Instructions to follow: The whole of the material needs to be repeated exactly, line for line.
* * * *
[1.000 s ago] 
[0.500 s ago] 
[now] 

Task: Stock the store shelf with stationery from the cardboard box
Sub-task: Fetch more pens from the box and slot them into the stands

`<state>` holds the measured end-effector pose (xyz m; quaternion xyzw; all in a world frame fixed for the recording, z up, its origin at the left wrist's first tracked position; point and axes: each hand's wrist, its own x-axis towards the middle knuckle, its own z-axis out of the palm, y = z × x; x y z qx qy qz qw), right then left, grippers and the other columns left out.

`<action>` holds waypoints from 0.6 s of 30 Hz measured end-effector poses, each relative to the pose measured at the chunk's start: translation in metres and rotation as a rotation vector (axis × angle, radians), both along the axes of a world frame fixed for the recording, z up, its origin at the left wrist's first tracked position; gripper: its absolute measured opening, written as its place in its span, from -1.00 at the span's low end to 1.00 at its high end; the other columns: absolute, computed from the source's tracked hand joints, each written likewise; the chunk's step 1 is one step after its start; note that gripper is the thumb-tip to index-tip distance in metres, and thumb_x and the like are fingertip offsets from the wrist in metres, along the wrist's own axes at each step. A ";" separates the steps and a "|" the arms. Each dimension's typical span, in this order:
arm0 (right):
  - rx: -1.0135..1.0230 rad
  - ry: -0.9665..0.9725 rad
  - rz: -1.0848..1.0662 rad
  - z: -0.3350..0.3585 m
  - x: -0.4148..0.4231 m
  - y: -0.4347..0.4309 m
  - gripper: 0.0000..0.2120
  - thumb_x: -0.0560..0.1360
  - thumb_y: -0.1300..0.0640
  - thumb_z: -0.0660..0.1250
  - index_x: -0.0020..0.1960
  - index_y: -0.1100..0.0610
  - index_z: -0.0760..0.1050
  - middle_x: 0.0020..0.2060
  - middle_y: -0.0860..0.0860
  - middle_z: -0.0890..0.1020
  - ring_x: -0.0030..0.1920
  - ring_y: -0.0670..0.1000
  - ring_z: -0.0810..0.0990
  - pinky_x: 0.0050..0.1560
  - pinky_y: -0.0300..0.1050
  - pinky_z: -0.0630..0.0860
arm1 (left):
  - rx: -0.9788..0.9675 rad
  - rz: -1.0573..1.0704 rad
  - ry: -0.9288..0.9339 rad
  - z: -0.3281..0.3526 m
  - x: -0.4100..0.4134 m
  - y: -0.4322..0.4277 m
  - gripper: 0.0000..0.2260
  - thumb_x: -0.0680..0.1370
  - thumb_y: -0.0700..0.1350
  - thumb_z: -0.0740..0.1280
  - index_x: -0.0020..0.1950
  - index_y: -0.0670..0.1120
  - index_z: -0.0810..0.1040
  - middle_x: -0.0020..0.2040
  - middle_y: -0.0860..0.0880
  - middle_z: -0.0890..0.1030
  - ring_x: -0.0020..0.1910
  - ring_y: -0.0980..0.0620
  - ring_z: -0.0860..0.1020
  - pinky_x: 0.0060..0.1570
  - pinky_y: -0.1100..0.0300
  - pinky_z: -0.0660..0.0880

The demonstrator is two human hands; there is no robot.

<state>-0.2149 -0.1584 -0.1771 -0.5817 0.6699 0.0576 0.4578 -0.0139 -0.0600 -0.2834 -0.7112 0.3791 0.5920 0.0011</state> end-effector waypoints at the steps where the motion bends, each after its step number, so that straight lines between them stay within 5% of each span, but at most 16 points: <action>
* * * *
Response below:
[1.000 s ago] 
[0.500 s ago] 
[now] 

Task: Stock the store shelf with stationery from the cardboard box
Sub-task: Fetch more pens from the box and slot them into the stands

`<state>` holds the measured end-effector pose (xyz m; quaternion xyzw; all in a world frame fixed for the recording, z up, its origin at the left wrist's first tracked position; point and axes: each hand's wrist, its own x-axis towards the middle knuckle, its own z-axis out of the palm, y = z × x; x y z qx qy qz qw), right then left, grippers and the other columns left out.

`<action>` holds waypoints from 0.6 s of 30 Hz measured end-effector poses, each relative to the pose measured at the chunk's start: translation in metres and rotation as a rotation vector (axis × angle, radians), both along the axes of a world frame fixed for the recording, z up, its origin at the left wrist's first tracked position; gripper: its absolute measured opening, written as its place in its span, from -1.00 at the span's low end to 1.00 at its high end; the other columns: absolute, computed from the source's tracked hand joints, each written likewise; the chunk's step 1 is one step after its start; note that gripper is the thumb-tip to index-tip distance in metres, and thumb_x and the like are fingertip offsets from the wrist in metres, along the wrist's own axes at each step. A ";" separates the steps and a "|" the arms. Each dimension's typical span, in this order:
arm0 (right):
  - rx: -1.0135..1.0230 rad
  - ry: -0.9665..0.9725 rad
  - rz: -1.0848..1.0662 rad
  - z: -0.3350..0.3585 m
  - x: -0.4148..0.4231 m
  - y: -0.4347..0.4309 m
  - gripper: 0.0000..0.2120
  - thumb_x: -0.0560..0.1360
  - thumb_y: -0.1300..0.0640
  - thumb_z: -0.0660..0.1250
  - index_x: -0.0020..0.1960
  - index_y: -0.1100..0.0610
  - index_z: -0.0760..0.1050
  - middle_x: 0.0020..0.2060
  - middle_y: -0.0860..0.0860
  - middle_z: -0.0890..0.1020
  - ring_x: -0.0030..0.1920
  - ring_y: -0.0670..0.1000
  - ring_z: -0.0810..0.0990
  - pinky_x: 0.0050..0.1560
  - pinky_y: -0.0300..0.1050
  - pinky_z: -0.0630..0.0860
arm1 (left):
  - rx: -0.9788..0.9675 rad
  - rz: -1.0573..1.0704 rad
  - ry: -0.9288..0.9339 rad
  - z: -0.3281..0.3526 m
  - x: -0.4100..0.4134 m
  - y: -0.4322..0.4277 m
  - gripper: 0.0000..0.2260
  - thumb_x: -0.0680..0.1370
  - thumb_y: -0.0700..0.1350
  - thumb_z: -0.0740..0.1280
  - index_x: -0.0020..0.1950
  - index_y: -0.0670..0.1120
  - index_z: -0.0810..0.1040
  - middle_x: -0.0020..0.2040
  - middle_y: -0.0860..0.0880
  - middle_z: -0.0890..0.1030
  - ring_x: -0.0020..0.1910
  - ring_y: -0.0980..0.0620
  - ring_z: -0.0860..0.1020
  - pinky_x: 0.0060..0.1570
  - pinky_y: -0.1100..0.0300
  - pinky_z: -0.0660..0.0880

The demonstrator is two human hands; there is no robot.

<state>-0.2149 -0.1584 -0.1771 -0.5817 0.6699 0.0576 0.4578 -0.0139 -0.0600 -0.2834 -0.7112 0.3791 0.5920 0.0011</state> end-effector waypoints at the steps where the motion bends, each after its step number, so that straight lines between them stay within 5% of each span, but at most 16 points: <action>

The work on this exercise is complete.